This week's bit (I use the term 'week' very loosely) is another that I didn't think I would ever own and certainly didn't think would work on my seasoned barrel horses - Sharon Camarillo's Traditional Chain Bit.
The bit is nothing fancy. A trainer I work with went to one of Camarillo's clinics, taking a 12-year-old mare that she had been having a hard time getting a first barrel on. The mare had been shaking her head and running a half-stride past the first barrel. Camarillo suggested the bit change, and the woman and her horse haven't looked back yet. She's been using this bit in rodeos and barrel races for the past five years, and its been all good news.
I switched to the bit on my barrel/pole horse after she started diving on poles just a few weeks before the 2006 Congress. I needed something that I could really hold her shoulder up with but would not completely stop her. I tightened the curb chain, and even though I rarely use a shank, I found that this bit really worked with my hands. Two years later, its all I need to get through a pattern.
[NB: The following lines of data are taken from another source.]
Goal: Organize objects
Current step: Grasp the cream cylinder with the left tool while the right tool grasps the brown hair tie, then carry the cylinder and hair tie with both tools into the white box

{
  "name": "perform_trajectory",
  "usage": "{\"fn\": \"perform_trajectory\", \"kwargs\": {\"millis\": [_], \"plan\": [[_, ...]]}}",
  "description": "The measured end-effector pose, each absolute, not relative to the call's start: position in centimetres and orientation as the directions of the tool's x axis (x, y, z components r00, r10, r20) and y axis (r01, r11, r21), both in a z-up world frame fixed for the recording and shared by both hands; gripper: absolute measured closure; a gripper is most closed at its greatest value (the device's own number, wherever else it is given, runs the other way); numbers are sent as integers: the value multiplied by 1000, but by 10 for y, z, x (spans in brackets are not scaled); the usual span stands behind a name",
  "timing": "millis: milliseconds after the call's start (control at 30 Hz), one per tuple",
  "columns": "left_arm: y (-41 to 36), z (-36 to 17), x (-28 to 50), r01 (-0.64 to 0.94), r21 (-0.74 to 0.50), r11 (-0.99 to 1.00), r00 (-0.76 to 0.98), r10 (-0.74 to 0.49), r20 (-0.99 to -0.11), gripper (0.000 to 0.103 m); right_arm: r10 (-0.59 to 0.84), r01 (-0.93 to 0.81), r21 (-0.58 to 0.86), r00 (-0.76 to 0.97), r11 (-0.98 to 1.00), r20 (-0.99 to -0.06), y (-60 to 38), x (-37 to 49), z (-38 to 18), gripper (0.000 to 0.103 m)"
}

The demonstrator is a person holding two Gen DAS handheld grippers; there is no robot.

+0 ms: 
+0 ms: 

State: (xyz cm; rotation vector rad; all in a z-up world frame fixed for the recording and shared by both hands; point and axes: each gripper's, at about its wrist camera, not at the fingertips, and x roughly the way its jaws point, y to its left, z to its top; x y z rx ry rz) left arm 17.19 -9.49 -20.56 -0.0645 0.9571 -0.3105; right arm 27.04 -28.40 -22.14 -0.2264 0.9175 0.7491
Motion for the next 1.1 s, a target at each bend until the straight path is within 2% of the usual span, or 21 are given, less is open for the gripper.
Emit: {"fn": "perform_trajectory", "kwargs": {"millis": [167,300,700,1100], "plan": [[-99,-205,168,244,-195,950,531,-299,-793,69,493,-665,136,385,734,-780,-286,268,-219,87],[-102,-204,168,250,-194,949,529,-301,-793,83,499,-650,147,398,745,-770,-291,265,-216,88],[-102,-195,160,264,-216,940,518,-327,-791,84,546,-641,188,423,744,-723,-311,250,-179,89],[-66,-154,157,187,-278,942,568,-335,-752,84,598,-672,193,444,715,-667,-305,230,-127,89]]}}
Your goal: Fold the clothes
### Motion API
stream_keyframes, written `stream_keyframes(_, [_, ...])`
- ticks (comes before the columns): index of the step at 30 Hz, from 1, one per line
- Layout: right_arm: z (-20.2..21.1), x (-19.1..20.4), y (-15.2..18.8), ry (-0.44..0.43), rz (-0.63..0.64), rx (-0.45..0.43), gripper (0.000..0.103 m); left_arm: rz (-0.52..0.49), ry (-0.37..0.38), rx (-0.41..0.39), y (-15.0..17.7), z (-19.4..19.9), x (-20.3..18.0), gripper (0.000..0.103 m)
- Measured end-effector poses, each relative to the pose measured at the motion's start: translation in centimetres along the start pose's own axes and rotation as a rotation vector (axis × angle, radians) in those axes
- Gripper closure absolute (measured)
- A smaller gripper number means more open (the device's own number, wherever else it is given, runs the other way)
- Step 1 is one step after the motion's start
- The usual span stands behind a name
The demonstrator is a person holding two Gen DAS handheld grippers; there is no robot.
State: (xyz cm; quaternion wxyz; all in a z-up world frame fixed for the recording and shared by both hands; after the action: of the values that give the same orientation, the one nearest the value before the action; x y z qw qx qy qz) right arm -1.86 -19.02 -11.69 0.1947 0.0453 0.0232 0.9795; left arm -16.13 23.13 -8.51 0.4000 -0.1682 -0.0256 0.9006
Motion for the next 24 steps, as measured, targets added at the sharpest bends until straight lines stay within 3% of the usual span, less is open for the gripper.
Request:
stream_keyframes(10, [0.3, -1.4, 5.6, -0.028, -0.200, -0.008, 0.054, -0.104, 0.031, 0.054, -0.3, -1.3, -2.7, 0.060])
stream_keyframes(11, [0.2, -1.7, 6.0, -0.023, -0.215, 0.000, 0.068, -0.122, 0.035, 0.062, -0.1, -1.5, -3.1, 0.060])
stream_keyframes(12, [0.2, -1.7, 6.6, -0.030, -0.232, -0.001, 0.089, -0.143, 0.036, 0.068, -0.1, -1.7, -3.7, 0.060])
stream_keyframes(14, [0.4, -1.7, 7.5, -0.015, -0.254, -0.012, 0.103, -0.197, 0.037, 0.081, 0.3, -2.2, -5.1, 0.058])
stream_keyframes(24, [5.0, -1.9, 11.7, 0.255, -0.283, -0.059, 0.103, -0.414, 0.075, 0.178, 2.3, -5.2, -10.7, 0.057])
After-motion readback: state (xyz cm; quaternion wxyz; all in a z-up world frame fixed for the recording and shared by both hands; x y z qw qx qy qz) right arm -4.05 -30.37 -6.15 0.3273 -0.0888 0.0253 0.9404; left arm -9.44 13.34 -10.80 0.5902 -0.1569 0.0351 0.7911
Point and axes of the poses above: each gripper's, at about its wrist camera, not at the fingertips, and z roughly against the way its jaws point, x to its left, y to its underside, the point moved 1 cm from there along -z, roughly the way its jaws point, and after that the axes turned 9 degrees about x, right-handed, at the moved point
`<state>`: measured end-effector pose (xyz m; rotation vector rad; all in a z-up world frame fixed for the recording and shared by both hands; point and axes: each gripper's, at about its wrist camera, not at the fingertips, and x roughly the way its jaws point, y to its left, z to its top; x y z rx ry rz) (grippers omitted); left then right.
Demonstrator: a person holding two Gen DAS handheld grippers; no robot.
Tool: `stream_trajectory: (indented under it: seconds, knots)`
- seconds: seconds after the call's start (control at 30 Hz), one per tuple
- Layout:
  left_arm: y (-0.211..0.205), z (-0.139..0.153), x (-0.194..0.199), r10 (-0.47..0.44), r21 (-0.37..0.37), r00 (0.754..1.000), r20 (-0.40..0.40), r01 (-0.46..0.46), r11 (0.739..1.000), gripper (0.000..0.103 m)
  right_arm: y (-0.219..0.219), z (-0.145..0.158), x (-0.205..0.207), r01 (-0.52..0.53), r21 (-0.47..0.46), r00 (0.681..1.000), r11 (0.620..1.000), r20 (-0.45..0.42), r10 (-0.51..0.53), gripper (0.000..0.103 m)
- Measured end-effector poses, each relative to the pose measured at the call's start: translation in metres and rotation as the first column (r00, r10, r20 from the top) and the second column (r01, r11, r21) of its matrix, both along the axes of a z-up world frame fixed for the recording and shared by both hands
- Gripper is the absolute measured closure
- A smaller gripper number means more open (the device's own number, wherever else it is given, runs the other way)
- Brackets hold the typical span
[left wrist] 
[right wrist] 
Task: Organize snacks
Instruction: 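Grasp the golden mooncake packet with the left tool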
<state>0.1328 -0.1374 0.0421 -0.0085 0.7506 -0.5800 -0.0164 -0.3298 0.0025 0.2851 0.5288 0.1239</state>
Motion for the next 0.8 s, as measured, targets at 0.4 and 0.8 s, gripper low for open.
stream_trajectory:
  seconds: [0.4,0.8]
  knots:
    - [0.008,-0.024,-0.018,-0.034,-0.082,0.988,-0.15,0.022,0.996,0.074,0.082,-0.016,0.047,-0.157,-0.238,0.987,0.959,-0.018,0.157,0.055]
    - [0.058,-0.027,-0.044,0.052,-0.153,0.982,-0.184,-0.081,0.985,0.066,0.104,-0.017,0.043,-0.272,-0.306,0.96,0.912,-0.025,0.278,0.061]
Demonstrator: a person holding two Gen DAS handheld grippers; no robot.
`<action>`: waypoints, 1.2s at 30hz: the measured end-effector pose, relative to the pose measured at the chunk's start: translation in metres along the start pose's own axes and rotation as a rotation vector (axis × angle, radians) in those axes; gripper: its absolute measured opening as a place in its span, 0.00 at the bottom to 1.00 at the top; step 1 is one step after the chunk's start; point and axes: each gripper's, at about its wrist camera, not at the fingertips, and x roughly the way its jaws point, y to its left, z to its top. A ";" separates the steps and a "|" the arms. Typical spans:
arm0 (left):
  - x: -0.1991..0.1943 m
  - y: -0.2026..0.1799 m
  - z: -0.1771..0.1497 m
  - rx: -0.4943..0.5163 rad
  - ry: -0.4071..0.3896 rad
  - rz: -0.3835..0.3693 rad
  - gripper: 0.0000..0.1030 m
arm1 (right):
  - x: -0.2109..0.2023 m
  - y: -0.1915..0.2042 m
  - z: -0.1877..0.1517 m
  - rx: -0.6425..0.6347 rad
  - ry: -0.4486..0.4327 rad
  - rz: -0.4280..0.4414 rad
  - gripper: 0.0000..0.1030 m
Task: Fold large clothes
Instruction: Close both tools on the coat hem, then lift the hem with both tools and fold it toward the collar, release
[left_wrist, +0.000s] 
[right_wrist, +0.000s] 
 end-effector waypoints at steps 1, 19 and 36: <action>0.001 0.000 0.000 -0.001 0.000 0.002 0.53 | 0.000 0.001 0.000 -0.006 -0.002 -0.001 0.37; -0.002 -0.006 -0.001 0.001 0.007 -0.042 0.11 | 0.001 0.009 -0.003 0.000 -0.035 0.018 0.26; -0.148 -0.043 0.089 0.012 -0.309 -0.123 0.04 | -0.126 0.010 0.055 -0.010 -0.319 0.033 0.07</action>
The bit has enough pull in the event that I end up past a barrel and need to pull my horse around, but it also has the perfect lift to keep her shoulders square going into a barrel. Like any bit, I've found that if I over-use it on the back side of a barrel, my mare shakes her head and over-bends. Obviously, I shouldn't do that, but it happens.
Around the roping arenas, I've noticed a lot of team ropers also using different variations of this bit. Team ropers with hotter horses seem to use this bit to give them the right amount of control before needing to switch to a higher port bit.